The Surrey researchers have been developing a simple magnetic docking system that works like a cup and cone. The pair will join, separate, join, separate, and so on.
Shaun Kenyon from SSTL told me: "Kinect uses an infrared laser to pepper its surroundings, building up a 3D model of the space immediately in front of it. A webcam on the box also overlays a picture on to the distance information provided by the laser.
"There are quite a lot of YouTube videos out there of people using the Kinects in different applications rather than just playing computer games with them.
"We saw one really cool idea where someone had taken the electronics from the Kinect and put it on a hobby quadrotar.
"This unit was completely autonomous and it could fly around a room. Because it had the Kinect, it was building up a 3D model of its surroundings as it was flying. So, we thought why not use this technology in space as part of a docking system."
Where can you go with this? The Strand team sees it as perhaps the start of intelligent "space building blocks" that could be stacked together and reconfigured to build larger modular spacecraft.
We may not be about to see space stations being built this way anytime soon, but one can very easily envisage "snap-on" auxiliary satellites that provide backup power, propulsion or even additional on-board computing to another spacecraft.
Space junk is a big topic for discussion currently, also. So, maybe you could snap on devices to help bring redundant satellites out of the sky faster than would otherwise be the case.
Meanwhile, watch out for Strand-1. One of its experiments is called "Scream in Space" and was suggested by Cambridge University students.
This will see the Nexus phone play videos of people screaming to test the famous Alien movie poster statement: "In space, no-one can hear you scream".
In a vacuum, this is certainly true… but probably only up to a point. It's quite likely the phone's microphone will sense a scream emitted from its speakers if only because they're connected to each other on the same candy bar structure.
"This is all about finding out whether these newer electronics are suitable for use in space. The way we'll know is if we fly them," says Kenyon.
"They may not perform well. There are radiation issues, and there are temperature issues to contend with.

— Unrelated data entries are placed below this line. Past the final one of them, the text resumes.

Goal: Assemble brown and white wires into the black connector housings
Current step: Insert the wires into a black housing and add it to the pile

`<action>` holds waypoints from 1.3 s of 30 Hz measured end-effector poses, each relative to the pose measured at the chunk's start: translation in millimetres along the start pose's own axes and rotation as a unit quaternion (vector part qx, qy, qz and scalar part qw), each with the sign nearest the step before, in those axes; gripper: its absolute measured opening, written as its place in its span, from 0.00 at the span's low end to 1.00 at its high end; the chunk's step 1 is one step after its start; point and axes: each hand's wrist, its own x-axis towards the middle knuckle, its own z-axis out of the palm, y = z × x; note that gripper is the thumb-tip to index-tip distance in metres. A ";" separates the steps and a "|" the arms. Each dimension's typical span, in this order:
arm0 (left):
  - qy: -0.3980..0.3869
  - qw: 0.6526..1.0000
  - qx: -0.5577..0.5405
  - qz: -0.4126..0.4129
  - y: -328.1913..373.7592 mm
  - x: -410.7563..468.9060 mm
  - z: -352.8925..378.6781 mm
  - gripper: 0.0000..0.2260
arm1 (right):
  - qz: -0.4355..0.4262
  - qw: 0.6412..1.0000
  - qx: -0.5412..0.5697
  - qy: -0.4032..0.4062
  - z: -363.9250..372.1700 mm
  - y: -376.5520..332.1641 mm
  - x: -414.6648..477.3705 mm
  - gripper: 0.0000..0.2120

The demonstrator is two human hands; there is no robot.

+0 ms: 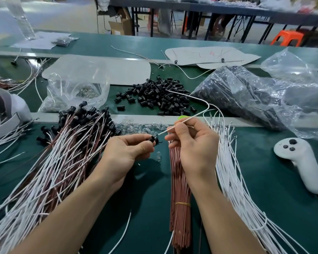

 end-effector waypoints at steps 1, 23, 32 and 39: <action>0.000 1.000 -0.001 0.001 0.5 -0.3 0.4 0.08 | 0.002 1.000 0.004 -0.001 0.2 -0.3 0.0 0.10; 0.001 1.000 0.015 0.003 1.8 -3.2 -1.3 0.09 | 0.026 0.998 0.001 -0.057 -2.5 5.0 0.9 0.11; 0.022 0.990 0.107 0.083 2.4 -2.9 -4.5 0.13 | 0.109 0.991 -0.012 -0.079 -4.4 2.9 -0.4 0.12; 0.046 0.976 0.159 0.144 0.6 -3.8 -4.7 0.16 | 0.050 0.987 -0.138 -0.060 -2.9 4.1 -1.7 0.09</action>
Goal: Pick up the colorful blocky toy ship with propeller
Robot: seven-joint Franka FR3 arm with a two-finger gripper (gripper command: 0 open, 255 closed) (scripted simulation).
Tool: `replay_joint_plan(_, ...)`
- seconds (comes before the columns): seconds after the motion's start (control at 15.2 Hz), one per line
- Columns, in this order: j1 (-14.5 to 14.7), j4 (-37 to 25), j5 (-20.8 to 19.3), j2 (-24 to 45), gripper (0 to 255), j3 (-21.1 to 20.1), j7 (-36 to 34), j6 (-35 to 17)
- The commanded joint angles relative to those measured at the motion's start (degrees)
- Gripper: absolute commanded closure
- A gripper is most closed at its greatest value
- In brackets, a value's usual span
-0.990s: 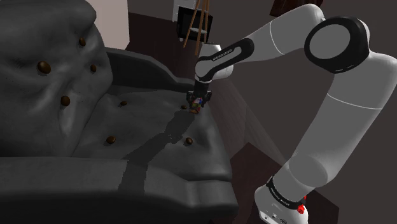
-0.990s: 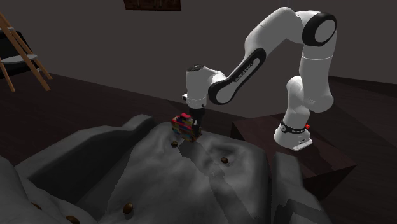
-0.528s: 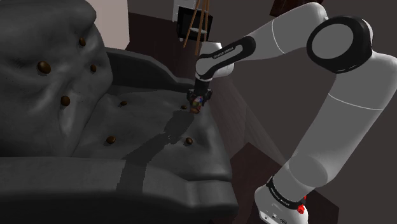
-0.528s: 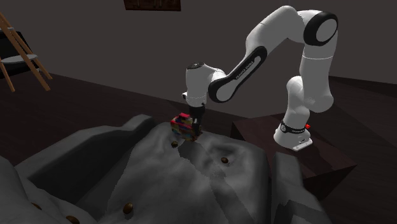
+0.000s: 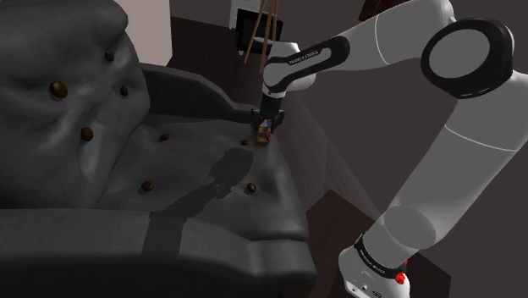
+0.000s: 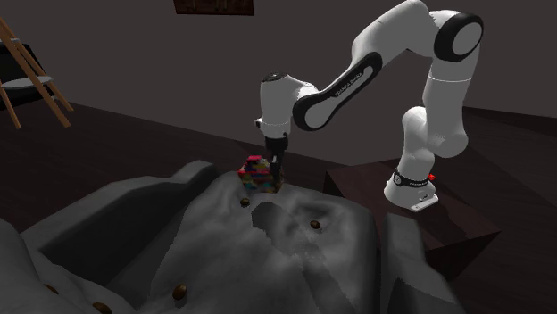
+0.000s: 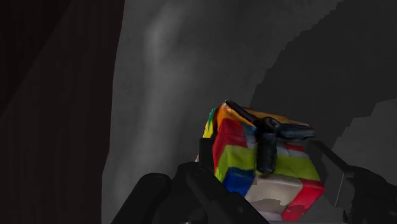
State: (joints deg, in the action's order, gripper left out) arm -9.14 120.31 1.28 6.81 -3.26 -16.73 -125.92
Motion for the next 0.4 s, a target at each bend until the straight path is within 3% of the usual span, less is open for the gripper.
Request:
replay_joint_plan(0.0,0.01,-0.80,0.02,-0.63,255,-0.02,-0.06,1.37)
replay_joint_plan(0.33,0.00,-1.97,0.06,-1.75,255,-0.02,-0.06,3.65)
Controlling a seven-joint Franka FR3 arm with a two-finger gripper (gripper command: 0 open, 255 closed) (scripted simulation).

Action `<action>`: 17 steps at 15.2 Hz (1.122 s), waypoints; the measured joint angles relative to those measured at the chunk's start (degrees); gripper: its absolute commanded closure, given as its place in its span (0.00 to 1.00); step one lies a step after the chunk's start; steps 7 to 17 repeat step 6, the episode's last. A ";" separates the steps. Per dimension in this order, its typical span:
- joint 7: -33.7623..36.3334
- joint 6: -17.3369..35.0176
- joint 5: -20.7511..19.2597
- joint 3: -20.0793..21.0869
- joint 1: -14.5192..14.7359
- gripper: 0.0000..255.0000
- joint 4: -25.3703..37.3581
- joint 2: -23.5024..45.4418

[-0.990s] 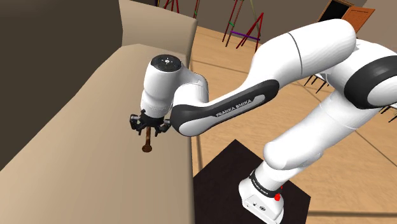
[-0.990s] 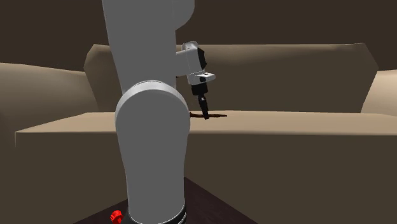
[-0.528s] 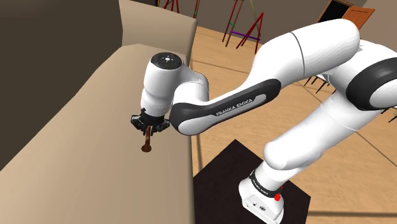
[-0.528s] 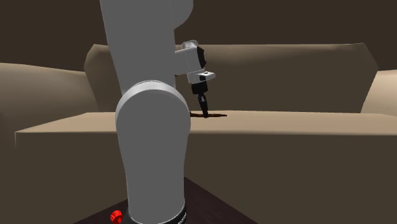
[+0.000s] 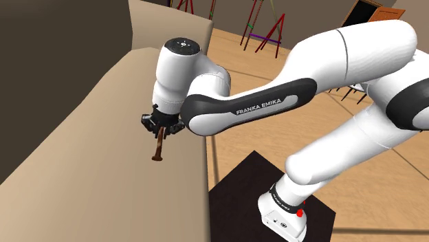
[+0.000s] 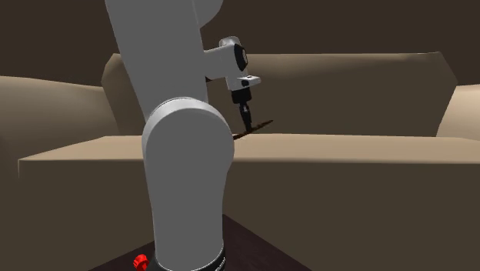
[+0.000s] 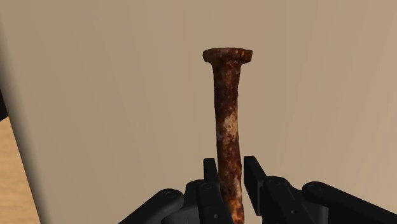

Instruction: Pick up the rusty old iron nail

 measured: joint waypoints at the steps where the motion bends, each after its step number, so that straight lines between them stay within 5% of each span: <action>1: -0.82 -0.66 0.89 -0.66 0.42 1.00 0.23 -0.78; 17: -3.16 -4.22 3.45 -2.71 1.78 1.00 2.33 -3.21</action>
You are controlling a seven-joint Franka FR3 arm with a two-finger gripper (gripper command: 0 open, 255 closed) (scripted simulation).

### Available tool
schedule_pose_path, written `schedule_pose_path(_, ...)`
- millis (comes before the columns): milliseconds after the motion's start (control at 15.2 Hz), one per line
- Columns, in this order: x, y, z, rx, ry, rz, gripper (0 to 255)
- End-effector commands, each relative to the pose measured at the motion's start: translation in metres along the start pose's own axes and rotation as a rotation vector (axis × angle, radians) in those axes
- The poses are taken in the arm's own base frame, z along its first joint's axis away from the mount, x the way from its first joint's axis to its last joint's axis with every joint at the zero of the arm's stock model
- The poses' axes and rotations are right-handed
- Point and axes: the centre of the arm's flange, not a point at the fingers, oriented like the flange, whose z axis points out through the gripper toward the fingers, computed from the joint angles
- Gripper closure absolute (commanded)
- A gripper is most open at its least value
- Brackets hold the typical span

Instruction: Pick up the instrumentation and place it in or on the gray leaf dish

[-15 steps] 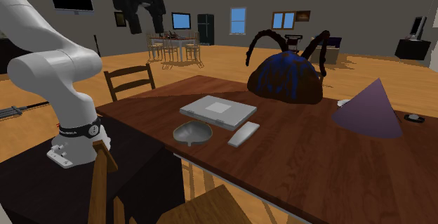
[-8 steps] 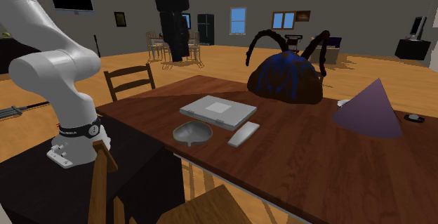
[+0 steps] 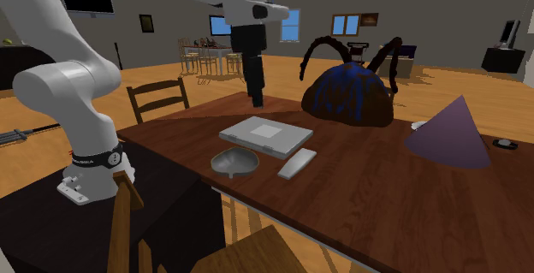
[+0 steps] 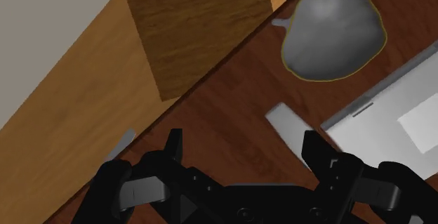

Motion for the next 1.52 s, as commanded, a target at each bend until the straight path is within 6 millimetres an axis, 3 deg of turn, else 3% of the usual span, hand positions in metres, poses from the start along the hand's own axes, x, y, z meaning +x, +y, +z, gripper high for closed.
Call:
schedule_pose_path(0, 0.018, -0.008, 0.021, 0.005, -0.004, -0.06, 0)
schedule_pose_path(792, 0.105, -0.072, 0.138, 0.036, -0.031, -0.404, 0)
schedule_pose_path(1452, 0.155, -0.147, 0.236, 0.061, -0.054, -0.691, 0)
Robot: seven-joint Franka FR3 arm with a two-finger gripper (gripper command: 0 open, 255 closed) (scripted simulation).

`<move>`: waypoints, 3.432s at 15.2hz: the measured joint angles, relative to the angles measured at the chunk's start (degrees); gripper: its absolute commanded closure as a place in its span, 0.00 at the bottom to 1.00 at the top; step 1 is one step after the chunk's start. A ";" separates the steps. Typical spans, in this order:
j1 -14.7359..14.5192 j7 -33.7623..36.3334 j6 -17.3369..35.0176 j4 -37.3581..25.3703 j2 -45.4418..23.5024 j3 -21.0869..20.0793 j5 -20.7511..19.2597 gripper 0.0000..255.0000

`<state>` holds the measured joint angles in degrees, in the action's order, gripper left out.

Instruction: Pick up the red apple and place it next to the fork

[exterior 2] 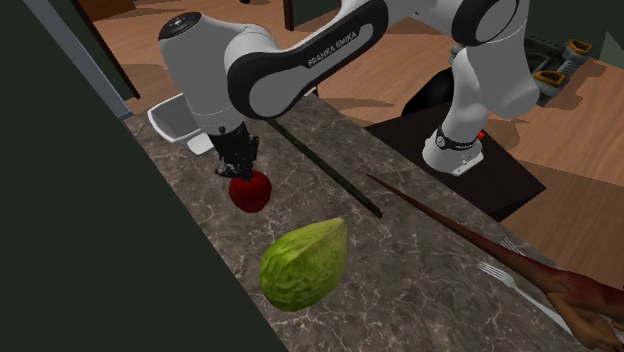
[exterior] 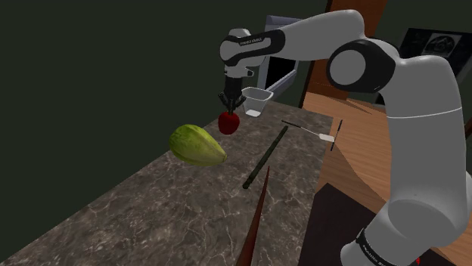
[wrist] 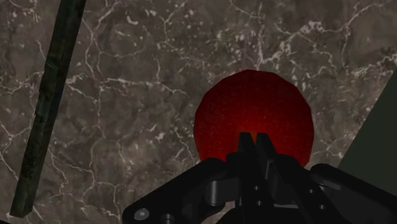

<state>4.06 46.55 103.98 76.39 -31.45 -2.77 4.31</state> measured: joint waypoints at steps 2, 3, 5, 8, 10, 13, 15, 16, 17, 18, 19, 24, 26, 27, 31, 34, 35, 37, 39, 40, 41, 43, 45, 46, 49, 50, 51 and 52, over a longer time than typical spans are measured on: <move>0.03 0.09 -1.37 -1.01 0.35 0.00 -0.01 1.00; 0.06 0.08 -1.99 -1.51 0.48 0.00 -0.01 1.00; 0.09 0.16 -3.43 -3.00 0.45 0.01 -0.03 1.00; 0.12 0.31 -5.51 -4.58 0.94 0.00 -0.04 1.00; 0.03 0.55 -7.08 -6.24 0.86 -0.03 -0.07 1.00; 0.00 0.76 -9.51 -8.93 0.61 -0.05 -0.10 1.00; 0.04 0.83 -11.12 -10.82 0.33 -0.04 -0.12 1.00; -0.24 1.24 -11.01 -9.64 1.41 -0.14 -0.11 1.00; -0.62 1.73 -10.42 -7.44 3.08 -0.30 -0.07 1.00; -1.05 2.30 -9.39 -4.50 5.05 -0.49 0.00 1.00; -1.56 2.99 -8.56 -1.84 6.95 -0.73 0.05 1.00; -4.24 6.96 -5.39 9.67 15.74 -2.21 0.46 1.00; -5.56 9.08 -5.18 11.68 17.74 -3.04 0.54 1.00; -6.22 10.16 -4.89 12.89 18.77 -3.48 0.63 1.00; -8.44 13.99 -3.36 20.45 25.24 -5.26 1.34 1.00; -9.86 16.54 -2.52 24.59 28.84 -6.55 1.91 1.00; -10.38 17.49 -2.10 25.88 29.83 -7.05 2.09 1.00; -11.66 19.94 -2.31 27.37 31.86 -8.29 2.53 1.00; -12.68 21.91 -2.47 29.01 33.96 -9.33 3.03 1.00; -13.28 23.14 -2.59 29.08 34.29 -9.98 3.17 1.00; -13.97 24.54 -2.69 29.59 35.07 -10.73 3.41 1.00; -15.00 26.63 -2.91 30.33 36.34 -11.86 3.85 1.00; -16.24 29.04 -2.60 32.32 38.42 -13.25 4.55 1.00; -16.82 30.34 -2.81 31.99 38.47 -13.97 4.66 1.00; -18.57 34.16 -2.90 32.25 39.41 -16.15 5.25 1.00; -19.11 35.41 -3.22 31.96 39.61 -16.84 5.40 1.00; -19.59 36.53 -3.30 31.80 39.71 -17.47 5.51 1.00; -20.08 37.67 -3.47 31.60 39.86 -18.11 5.63 1.00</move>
<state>-16.01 84.22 100.51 107.99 8.41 -20.89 9.93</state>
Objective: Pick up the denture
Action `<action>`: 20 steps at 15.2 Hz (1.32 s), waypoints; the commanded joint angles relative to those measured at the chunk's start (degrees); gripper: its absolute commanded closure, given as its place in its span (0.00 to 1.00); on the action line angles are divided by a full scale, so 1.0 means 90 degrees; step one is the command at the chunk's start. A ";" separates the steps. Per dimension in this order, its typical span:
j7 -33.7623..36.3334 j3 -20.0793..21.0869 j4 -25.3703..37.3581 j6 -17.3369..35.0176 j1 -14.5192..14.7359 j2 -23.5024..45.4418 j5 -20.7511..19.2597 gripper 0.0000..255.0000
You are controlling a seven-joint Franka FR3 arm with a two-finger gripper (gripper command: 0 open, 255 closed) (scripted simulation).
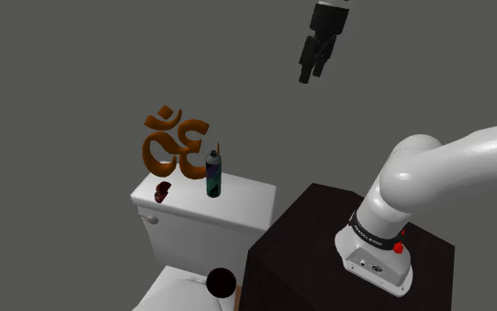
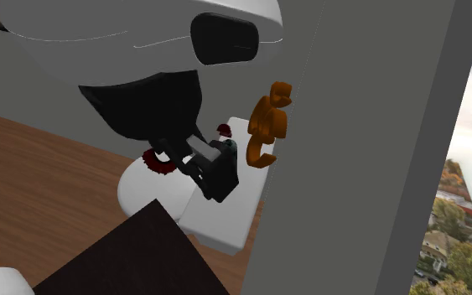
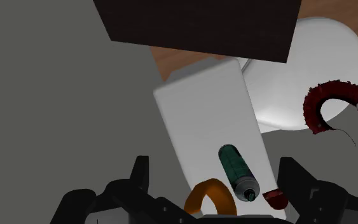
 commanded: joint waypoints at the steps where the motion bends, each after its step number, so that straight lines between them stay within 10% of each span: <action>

"There are also power constraints: when your mobile phone runs out of juice, it's easy enough to re-charge it; but in space you're dependent on the solar panels and you cannot be constantly re-charging. The power has to be managed. But that said, the electronics found in consumer devices are incredibly powerful and very, very cheap. If we can show these new chips are useful in space, that's very good for our future technology development."